### INSTRUCTIONS FOR THE TASK
Which lines in the data below contain the string "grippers"? Show each one.

INPUT DATA: Begin

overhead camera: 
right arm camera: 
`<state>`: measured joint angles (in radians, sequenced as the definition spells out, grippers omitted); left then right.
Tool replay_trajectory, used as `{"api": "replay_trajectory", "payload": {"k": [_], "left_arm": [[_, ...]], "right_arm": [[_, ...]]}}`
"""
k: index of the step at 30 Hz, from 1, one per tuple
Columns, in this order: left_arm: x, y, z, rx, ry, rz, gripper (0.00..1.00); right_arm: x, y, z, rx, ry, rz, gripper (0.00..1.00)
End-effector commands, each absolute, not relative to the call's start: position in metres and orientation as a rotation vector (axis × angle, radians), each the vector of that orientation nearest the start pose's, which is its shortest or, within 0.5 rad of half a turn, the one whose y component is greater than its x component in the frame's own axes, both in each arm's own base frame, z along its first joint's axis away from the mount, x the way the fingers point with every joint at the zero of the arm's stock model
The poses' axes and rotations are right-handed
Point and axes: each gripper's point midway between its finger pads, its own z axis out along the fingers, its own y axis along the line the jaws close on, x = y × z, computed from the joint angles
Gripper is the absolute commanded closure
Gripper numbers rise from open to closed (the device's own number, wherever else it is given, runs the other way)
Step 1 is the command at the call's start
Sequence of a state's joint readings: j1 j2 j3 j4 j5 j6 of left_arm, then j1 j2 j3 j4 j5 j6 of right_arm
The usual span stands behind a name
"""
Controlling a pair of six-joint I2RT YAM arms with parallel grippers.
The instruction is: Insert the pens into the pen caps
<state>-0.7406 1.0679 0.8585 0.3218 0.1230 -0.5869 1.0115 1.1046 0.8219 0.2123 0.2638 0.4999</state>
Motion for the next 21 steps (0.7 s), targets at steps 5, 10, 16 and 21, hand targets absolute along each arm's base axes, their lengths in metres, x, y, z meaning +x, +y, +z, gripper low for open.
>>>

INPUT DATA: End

### COMPLETED TASK
`<state>`: measured joint angles (in radians, sequenced as the definition spells out, grippers omitted); left then right.
Controlling a pair of six-joint I2RT YAM arms with parallel grippers.

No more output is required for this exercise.